- **YOUR GOAL**:
Every line below that holds the word "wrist" must be listed.

--- RECORDS TO PROCESS ---

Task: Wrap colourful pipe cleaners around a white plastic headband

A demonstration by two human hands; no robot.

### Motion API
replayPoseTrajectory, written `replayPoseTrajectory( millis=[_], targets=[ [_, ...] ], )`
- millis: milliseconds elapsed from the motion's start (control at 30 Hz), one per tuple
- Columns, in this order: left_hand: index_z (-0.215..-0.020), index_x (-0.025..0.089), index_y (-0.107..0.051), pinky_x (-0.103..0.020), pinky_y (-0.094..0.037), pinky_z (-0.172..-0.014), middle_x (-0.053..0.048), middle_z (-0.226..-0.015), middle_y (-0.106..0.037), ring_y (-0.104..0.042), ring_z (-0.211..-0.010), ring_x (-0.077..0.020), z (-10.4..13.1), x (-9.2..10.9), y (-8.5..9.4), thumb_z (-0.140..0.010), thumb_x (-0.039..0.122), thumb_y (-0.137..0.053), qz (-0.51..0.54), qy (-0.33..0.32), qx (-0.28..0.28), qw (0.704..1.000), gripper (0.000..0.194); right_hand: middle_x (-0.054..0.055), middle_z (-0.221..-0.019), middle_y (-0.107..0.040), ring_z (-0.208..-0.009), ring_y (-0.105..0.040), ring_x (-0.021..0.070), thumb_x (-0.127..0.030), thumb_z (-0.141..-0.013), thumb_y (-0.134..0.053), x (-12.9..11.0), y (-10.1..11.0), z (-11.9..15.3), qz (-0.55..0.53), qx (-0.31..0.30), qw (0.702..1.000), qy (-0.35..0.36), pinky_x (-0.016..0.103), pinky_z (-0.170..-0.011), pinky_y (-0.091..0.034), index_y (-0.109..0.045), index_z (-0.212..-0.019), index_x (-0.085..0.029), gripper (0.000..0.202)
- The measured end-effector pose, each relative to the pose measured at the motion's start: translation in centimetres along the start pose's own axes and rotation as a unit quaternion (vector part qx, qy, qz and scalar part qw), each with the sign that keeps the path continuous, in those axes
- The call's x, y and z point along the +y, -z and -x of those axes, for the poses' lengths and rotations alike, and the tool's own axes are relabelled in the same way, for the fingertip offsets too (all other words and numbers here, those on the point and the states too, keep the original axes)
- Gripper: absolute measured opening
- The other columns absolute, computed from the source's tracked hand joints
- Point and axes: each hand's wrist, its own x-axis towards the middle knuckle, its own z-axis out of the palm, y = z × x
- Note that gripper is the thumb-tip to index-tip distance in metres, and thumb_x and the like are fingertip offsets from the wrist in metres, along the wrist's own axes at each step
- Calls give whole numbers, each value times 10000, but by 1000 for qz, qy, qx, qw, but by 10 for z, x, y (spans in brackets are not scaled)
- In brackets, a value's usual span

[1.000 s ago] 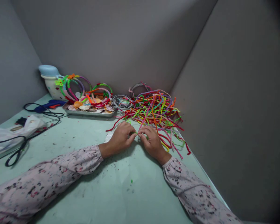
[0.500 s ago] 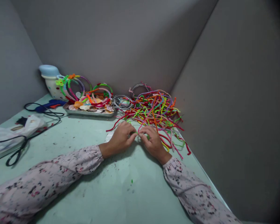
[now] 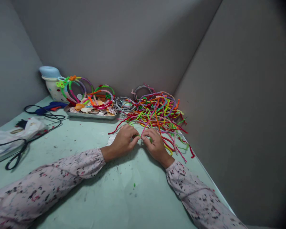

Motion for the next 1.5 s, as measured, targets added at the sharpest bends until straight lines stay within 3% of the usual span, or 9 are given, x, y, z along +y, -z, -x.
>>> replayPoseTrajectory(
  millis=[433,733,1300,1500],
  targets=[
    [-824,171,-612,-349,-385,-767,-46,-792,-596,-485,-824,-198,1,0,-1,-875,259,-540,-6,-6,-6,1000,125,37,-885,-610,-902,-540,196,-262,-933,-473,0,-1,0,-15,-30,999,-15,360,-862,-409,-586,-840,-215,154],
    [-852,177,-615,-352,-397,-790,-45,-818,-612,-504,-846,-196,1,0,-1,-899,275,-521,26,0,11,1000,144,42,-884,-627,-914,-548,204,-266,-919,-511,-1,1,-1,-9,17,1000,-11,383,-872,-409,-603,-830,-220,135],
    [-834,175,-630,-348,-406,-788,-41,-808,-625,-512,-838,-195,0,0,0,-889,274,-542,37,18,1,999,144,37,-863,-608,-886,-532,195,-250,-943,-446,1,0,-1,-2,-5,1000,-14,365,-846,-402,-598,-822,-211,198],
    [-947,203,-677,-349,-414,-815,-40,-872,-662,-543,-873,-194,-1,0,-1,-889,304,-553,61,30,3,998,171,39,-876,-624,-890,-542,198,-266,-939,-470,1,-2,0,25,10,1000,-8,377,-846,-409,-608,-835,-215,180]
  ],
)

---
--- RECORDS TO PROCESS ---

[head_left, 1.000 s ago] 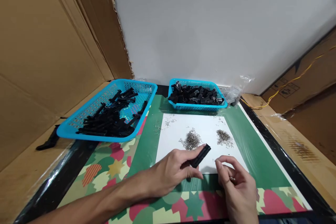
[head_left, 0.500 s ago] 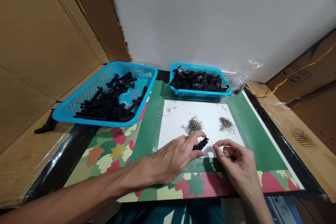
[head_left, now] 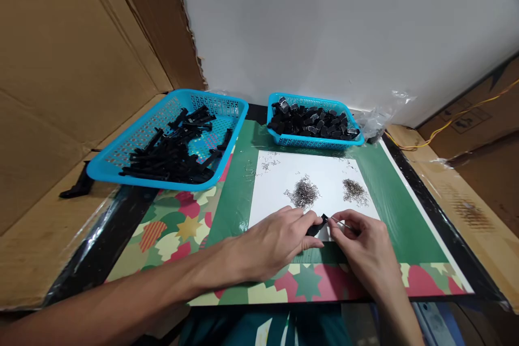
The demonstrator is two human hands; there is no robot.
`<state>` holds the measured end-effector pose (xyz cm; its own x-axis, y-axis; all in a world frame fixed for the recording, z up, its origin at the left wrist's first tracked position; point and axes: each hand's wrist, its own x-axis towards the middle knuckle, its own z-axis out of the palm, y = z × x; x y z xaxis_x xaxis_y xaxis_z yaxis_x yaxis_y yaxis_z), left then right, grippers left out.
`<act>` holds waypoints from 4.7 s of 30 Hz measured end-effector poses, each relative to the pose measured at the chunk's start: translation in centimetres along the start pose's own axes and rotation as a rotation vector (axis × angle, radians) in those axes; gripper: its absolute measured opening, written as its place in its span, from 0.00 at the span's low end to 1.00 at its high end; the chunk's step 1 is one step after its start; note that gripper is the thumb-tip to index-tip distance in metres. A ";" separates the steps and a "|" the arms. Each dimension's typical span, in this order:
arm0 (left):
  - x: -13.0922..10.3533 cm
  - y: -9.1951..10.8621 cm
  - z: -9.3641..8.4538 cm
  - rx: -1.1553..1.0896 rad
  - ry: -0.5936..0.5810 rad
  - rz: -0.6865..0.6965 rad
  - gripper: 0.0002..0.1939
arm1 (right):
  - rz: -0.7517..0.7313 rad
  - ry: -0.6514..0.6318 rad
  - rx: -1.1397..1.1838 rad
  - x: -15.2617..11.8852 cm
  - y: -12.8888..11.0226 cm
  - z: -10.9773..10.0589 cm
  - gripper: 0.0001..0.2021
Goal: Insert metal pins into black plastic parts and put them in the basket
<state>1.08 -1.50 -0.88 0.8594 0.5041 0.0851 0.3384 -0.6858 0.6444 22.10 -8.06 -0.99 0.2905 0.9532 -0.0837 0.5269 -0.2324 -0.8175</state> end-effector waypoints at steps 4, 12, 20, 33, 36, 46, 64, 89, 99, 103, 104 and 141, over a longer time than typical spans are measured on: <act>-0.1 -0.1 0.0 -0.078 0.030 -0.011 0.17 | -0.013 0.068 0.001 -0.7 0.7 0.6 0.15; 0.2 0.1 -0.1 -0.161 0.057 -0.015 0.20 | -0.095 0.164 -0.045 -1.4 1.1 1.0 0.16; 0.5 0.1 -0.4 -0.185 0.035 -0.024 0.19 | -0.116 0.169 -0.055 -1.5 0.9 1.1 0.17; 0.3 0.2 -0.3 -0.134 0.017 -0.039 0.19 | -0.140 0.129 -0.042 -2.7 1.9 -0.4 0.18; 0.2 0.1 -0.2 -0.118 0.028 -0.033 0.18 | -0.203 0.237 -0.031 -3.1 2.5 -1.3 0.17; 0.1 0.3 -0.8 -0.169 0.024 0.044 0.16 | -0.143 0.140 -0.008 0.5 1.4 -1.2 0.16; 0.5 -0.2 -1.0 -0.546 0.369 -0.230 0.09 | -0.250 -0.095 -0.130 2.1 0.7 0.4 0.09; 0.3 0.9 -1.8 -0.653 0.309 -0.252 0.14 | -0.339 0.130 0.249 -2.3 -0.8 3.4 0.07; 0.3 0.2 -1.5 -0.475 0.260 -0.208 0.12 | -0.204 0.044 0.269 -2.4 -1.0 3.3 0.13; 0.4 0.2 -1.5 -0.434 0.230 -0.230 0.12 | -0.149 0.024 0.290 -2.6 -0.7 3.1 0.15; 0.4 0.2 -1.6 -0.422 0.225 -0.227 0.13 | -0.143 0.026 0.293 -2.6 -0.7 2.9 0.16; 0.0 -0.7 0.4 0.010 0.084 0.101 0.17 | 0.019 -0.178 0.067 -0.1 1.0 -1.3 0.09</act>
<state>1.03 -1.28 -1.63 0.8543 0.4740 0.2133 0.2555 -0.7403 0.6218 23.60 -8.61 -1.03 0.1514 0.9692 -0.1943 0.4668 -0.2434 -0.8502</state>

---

- **ANSWER TO THIS PROBLEM**:
- Point and axes: each hand's wrist, its own x-axis towards the middle knuckle, its own z-axis out of the palm, y = z × x
- Note that gripper is the thumb-tip to index-tip distance in metres, and thumb_x and the like are fingertip offsets from the wrist in metres, along the wrist's own axes at each step
`<state>` holds the measured end-effector pose (xyz cm; its own x-axis, y-axis; all in a world frame fixed for the recording, z up, its origin at the left wrist's first tracked position; point and axes: each hand's wrist, its own x-axis towards the middle knuckle, its own z-axis out of the palm, y = z × x; x y z xaxis_x xaxis_y xaxis_z yaxis_x yaxis_y yaxis_z), left then right, grippers left out.

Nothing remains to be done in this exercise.